_AVAILABLE DATA_:
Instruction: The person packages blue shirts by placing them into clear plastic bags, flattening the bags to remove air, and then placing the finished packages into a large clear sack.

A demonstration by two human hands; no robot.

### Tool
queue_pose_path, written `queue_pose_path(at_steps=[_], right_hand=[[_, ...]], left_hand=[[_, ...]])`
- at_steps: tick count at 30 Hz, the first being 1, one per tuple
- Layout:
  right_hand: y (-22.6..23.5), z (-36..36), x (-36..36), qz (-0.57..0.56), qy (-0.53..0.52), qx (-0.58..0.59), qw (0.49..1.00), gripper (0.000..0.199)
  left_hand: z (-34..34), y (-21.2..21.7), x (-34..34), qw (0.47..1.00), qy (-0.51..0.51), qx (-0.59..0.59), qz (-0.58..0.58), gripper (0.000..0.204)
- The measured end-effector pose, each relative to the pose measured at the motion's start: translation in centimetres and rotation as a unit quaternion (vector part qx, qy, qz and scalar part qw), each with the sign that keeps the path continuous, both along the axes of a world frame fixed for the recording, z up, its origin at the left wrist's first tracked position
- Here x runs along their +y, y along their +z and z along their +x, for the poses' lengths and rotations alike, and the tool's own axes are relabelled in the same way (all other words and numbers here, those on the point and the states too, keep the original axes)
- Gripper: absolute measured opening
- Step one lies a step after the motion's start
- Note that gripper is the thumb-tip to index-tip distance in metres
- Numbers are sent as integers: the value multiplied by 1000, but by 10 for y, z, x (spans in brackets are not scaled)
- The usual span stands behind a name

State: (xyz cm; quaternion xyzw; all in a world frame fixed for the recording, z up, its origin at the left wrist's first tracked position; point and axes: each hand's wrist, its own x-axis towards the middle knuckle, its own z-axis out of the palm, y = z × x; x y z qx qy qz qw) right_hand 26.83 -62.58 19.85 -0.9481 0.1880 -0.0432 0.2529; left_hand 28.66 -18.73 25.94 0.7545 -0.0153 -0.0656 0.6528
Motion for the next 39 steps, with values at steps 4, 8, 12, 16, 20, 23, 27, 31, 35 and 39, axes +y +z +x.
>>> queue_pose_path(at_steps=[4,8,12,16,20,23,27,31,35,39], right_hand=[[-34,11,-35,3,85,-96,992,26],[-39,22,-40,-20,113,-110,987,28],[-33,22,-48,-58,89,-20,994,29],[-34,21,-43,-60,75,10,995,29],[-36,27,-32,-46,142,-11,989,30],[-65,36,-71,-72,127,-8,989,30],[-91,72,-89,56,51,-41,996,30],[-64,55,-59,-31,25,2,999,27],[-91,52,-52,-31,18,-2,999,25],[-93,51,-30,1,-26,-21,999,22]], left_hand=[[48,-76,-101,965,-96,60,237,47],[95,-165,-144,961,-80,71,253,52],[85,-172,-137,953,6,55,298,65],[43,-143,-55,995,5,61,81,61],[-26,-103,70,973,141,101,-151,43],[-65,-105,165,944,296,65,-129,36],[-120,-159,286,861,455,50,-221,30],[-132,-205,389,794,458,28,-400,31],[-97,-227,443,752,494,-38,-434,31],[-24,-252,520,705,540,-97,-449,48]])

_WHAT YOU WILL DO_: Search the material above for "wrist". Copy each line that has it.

_EXERCISE SOLUTION_:
- The measured end-effector pose, each relative to the pose measured at the motion's start: translation in centimetres and rotation as a unit quaternion (vector part qx, qy, qz and scalar part qw), each with the sign that keeps the path continuous, both along the axes of a world frame fixed for the recording, z up, its origin at the left wrist's first tracked position
State: (xyz cm; quaternion xyzw; all in a world frame fixed for the recording, z up, its origin at the left wrist's first tracked position; point and axes: each hand's wrist, its own x-axis towards the middle knuckle, its own z-axis out of the palm, y = z × x; x y z qx qy qz qw) right_hand 26.83 -62.58 19.85 -0.9481 0.1880 -0.0432 0.2529; left_hand 28.66 -18.73 25.94 0.7545 -0.0153 -0.0656 0.6528

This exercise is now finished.